Trying to get as close to the experiment's conditions as possible to draw from

In [None]:
all_pings = (Dataset.from_source('telemetry')
                .where(docType='main')
                .where(appName='Firefox')
                .where(appUpdateChannel='beta')
                .where(appVersion=lambda x: x >= "51." and x < "52.")
                .where(appBuildId=lambda x: x >= "20170105155013")
                .where(submissionDate=lambda x: x >= '20170112' and x < '20170131')
                .records(sc, sample=0.02))

In [None]:
experimental = all_pings.filter(is_in_tls_experiment)

In [None]:
control = all_pings.filter(is_not_in_tls_experiment).sample(False, 0.1).map(tag_control)

In [None]:
pings = experimental.union(control).persist()

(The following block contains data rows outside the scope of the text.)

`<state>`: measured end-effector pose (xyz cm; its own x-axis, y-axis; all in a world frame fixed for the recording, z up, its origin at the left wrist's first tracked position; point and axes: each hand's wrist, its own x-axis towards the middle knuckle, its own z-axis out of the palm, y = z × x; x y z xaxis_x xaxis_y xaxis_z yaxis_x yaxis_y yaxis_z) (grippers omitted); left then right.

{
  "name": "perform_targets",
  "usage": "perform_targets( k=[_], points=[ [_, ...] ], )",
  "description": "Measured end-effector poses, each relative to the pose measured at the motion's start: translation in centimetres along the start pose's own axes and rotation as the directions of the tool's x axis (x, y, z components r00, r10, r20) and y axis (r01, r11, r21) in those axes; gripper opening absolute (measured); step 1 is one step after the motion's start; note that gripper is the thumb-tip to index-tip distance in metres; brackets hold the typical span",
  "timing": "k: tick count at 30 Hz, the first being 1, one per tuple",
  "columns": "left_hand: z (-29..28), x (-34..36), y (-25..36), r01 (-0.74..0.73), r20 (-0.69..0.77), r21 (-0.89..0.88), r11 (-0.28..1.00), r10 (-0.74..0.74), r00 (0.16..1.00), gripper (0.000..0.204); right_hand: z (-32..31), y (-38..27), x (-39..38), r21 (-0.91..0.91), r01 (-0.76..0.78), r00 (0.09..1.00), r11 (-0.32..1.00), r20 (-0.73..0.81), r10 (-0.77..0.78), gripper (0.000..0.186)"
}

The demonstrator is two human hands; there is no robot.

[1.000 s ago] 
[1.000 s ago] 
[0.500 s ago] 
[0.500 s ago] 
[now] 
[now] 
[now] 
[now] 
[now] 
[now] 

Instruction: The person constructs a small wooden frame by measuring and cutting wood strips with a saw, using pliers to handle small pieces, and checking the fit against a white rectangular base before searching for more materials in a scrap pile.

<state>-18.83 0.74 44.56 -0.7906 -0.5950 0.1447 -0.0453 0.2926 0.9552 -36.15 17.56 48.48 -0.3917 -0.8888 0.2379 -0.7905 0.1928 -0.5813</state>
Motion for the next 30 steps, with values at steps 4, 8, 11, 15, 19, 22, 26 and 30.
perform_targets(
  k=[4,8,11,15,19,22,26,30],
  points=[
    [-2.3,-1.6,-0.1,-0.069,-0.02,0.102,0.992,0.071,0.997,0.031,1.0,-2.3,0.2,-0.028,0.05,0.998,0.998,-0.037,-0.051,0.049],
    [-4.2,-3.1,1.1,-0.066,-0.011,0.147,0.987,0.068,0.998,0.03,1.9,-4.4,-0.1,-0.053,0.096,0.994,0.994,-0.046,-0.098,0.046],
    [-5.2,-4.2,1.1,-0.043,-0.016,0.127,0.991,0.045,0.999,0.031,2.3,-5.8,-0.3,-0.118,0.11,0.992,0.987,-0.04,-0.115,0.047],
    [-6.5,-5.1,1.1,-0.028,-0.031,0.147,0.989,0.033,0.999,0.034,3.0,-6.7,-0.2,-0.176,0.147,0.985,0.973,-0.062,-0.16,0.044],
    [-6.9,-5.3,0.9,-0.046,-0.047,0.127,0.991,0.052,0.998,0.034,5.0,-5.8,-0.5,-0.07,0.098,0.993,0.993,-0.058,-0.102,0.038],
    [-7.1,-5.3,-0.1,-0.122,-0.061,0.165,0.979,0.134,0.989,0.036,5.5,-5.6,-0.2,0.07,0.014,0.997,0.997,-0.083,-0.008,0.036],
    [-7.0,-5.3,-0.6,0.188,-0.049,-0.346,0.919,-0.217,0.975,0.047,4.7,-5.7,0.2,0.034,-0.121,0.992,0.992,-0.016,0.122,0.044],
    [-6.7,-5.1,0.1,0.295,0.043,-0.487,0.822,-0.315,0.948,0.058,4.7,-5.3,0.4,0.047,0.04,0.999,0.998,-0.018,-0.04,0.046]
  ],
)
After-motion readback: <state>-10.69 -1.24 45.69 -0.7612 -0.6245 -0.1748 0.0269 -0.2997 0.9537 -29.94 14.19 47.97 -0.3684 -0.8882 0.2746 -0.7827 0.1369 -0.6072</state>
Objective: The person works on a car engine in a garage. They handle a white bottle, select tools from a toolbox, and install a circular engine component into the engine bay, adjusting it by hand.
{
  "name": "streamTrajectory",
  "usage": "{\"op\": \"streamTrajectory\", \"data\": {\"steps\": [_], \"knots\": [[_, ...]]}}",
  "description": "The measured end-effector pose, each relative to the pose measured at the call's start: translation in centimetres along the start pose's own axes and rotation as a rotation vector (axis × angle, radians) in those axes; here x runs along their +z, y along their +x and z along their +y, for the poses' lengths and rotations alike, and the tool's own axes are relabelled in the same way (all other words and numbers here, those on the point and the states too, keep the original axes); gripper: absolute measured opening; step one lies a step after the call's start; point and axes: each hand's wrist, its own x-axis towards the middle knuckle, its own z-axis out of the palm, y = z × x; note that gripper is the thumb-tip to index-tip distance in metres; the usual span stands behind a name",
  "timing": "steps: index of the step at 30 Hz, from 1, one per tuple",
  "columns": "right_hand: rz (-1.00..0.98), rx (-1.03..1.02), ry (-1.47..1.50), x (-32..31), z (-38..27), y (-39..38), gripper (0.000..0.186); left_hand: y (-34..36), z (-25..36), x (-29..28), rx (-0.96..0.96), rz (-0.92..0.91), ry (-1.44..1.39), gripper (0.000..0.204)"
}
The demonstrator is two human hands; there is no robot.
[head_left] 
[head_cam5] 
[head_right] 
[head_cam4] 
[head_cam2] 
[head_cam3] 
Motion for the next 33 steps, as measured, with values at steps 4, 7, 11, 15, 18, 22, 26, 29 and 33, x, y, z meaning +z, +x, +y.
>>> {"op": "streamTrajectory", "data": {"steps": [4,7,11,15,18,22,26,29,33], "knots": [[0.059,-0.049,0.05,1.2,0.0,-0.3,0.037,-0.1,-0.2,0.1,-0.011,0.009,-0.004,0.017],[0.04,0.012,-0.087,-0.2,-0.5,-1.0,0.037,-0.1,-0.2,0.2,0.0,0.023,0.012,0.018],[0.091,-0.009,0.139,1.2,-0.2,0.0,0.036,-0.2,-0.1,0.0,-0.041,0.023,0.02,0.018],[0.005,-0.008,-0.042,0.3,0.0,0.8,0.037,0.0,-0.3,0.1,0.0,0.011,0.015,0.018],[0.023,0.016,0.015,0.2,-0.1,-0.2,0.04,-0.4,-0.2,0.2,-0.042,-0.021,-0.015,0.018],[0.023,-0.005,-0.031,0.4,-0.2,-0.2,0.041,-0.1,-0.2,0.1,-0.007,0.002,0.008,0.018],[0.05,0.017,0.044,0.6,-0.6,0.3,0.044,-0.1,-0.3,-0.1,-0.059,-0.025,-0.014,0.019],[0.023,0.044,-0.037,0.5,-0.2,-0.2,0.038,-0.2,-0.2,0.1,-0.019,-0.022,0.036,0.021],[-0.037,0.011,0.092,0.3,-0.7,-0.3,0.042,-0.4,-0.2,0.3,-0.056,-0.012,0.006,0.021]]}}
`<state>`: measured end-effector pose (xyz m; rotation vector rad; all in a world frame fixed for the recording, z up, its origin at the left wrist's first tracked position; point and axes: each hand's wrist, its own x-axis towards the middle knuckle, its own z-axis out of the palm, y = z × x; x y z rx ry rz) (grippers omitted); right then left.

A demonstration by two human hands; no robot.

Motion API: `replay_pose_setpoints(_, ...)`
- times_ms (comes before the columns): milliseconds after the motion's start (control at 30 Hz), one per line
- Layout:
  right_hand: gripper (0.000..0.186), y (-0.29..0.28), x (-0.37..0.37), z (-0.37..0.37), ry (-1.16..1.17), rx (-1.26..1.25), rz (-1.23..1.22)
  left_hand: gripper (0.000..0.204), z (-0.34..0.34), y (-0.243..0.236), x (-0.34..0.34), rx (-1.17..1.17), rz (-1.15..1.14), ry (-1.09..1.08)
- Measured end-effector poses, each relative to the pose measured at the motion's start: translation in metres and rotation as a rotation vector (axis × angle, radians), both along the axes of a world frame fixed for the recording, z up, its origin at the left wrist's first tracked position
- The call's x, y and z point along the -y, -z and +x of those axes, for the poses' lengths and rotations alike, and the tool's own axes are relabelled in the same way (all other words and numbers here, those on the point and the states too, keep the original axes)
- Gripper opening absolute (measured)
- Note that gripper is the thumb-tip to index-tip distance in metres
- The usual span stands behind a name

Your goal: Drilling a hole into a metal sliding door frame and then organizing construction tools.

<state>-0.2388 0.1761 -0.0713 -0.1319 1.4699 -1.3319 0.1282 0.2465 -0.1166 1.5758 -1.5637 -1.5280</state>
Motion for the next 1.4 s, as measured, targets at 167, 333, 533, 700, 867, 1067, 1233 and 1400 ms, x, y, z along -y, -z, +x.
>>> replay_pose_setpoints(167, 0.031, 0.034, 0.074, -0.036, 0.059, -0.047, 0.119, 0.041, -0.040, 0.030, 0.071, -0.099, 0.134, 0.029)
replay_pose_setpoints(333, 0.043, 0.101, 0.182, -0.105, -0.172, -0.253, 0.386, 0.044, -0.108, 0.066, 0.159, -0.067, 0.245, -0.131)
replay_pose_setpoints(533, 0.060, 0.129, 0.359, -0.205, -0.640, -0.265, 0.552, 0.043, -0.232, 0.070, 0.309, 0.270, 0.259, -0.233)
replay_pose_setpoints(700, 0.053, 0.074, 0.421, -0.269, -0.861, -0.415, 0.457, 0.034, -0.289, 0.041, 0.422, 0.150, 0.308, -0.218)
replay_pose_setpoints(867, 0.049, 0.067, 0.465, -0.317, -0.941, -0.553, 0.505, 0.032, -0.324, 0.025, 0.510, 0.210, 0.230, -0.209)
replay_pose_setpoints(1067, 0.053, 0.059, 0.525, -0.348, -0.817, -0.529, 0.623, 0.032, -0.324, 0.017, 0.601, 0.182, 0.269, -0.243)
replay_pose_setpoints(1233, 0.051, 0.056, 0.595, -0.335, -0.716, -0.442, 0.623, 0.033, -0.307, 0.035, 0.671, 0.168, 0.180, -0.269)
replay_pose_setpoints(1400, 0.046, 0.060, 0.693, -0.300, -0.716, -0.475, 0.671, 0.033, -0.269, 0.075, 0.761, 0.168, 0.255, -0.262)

How many pings do we have in each branch?

In [None]:
pings.map(lambda x: (x["environment"]["addons"]["activeExperiment"].get("branch", None), 1))\
     .countByKey()

## Histogram Comparisons

#### Note: any "missing" histograms generally mean no results were found for that particular histogram in our sample

#### SSL Histograms

In [None]:
def filter_histogram(p):
    branch = p["environment/addons/activeExperiment/branch"]
    histo = p["payload/histograms/SSL_VERSION_FALLBACK_INAPPROPRIATE"]
    return (branch, histo[histo != 0.0])

get_pings_properties(pings,
                     ["payload/histograms/SSL_VERSION_FALLBACK_INAPPROPRIATE",
                      "environment/addons/activeExperiment/branch"]) \
    .filter(lambda p: p["payload/histograms/SSL_VERSION_FALLBACK_INAPPROPRIATE"] is not None) \
    .map(filter_histogram) \
    .collect()

There was a single instance of SSL_VERSION_FALLBACK_INAPPROPRIATE in the entire sample

In [None]:
def add_ssl_handshake_sum(p):
    handshakes = 0
    try:
        for k, v in p["payload"]["histograms"]["SSL_HANDSHAKE_VERSION"]["values"].iteritems():
            handshakes += v
        p["SSL_HANDSHAKE_VERSION_sum"] = handshakes
    except:
        pass
    return p

    
pings_with_sum = pings.map(add_ssl_handshake_sum)
compare_enabled_control_count_histograms(pings_with_sum, "SSL_HANDSHAKE_VERSION_sum")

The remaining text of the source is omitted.